# Passing of MGen Bob Gaudreault



## a78jumper (1 Dec 2017)

Very sad day....he was a great Regimental Commander during my time in Petawawa 1985-87.

Dear fellow jumpers:
It is with great sadness that the Airborne Regiment Association of Canada (ARAC) learned of the passing of MGen Robert (Bob) Geaudreault, CMM, CD Former Commander of UNPROFOR Sector in Yugoslavia, CO of 1CDO Cyprus during the Turkish invasion in 1974, Commander of the Airborne Regiment in 1985 - 87, National Patron of ARAC and Colonel Commandant of the Army Cadet. Louise, his wife, phoned and said that he passed away at 05.45 hrs this morning, peacefully, and with her and his two daughters by his side. On behalf of the Airborne Regiment Association of Canada, we would like to express our deepest condolences to his wife Louise, all the members of his family and friends. He will be sadly missed by all who have known him.
May he rest in Peace and we will meet again on the big Drop Zone.
MESSAGE FROM A FALLEN COMRADE 
My helmet, now a halo
Wings replace my chute
To fly amongst the eagles
No Soldier would dispute
No aircraft is needed
To take me to the sky
Your prayers from below
Have lifted me so high
My spirit is my engine
No need to refuel
No runway required
A rainbow`s edge will do
No need for maps or compasses
My angels are my guides
Their strength and love have gifted me
To soar the sky with pride
The heavens here are endless
My soul’s now free to roam
There is no need to cry my friends
This Airborne Trooper found his home.
Unknown 
Funeral arrangement: TBA
Col (Ret) Dan Clarke, CD
President
Airborne Regiment Association of Canada
36 de Varennes, Unit 3
Gatineau, Qc J8T 0B6
Tel: 819 - 568 - 6669
Fax: 819 - 568 - 1074


----------



## Blackadder1916 (1 Dec 2017)

a78jumper said:
			
		

> . . .  MGen Robert (Bob) Geaudreault, CMM, CD  . . .
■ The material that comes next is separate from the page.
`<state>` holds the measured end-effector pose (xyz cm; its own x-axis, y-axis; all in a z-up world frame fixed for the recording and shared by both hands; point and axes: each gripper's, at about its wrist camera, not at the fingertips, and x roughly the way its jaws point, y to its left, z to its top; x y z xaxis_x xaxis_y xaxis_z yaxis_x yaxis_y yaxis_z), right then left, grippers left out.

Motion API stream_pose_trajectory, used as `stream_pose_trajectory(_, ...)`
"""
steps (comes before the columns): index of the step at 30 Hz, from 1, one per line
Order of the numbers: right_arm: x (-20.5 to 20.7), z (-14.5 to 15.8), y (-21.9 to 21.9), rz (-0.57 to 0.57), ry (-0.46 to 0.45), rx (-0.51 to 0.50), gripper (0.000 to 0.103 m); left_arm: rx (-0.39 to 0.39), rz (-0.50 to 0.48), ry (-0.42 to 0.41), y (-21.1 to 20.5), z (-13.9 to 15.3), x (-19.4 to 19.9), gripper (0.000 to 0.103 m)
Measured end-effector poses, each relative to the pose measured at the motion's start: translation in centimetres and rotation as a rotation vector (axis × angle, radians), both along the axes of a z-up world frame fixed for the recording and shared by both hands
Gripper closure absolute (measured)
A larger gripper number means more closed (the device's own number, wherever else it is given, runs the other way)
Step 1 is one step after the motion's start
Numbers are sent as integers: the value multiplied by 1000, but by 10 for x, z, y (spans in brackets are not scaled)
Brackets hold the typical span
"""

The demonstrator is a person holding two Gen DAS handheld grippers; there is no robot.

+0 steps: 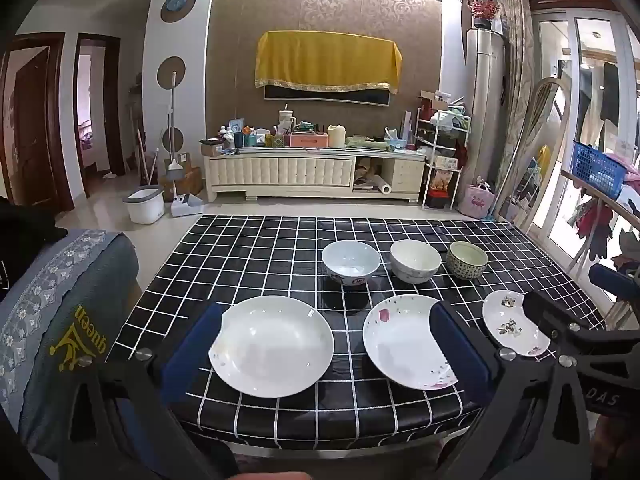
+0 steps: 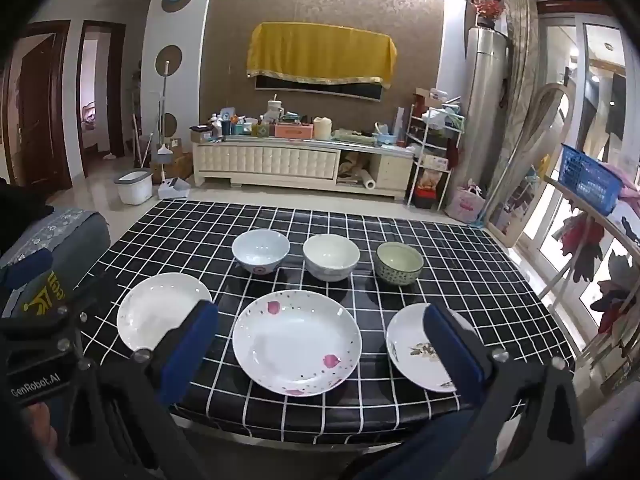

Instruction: Organize plates and bowls

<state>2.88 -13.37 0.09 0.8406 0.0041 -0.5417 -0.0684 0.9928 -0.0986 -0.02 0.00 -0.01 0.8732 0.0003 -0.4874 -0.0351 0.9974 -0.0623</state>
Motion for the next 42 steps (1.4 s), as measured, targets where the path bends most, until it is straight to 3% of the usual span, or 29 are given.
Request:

The correct spelling is Gaudreau.


----------



## Edward Campbell (5 Dec 2017)

Damn! Bob and I served together (well, except in HQ, never in the same unit, but often very close) several times ~ he was my sponsor on my last posting into Ottawa. He was a fine officer, a true gentleman and a firm friend, especially when I was making a mistake, he was always there to drag me back on to the right track ... my thoughts are with Louise and his family.


----------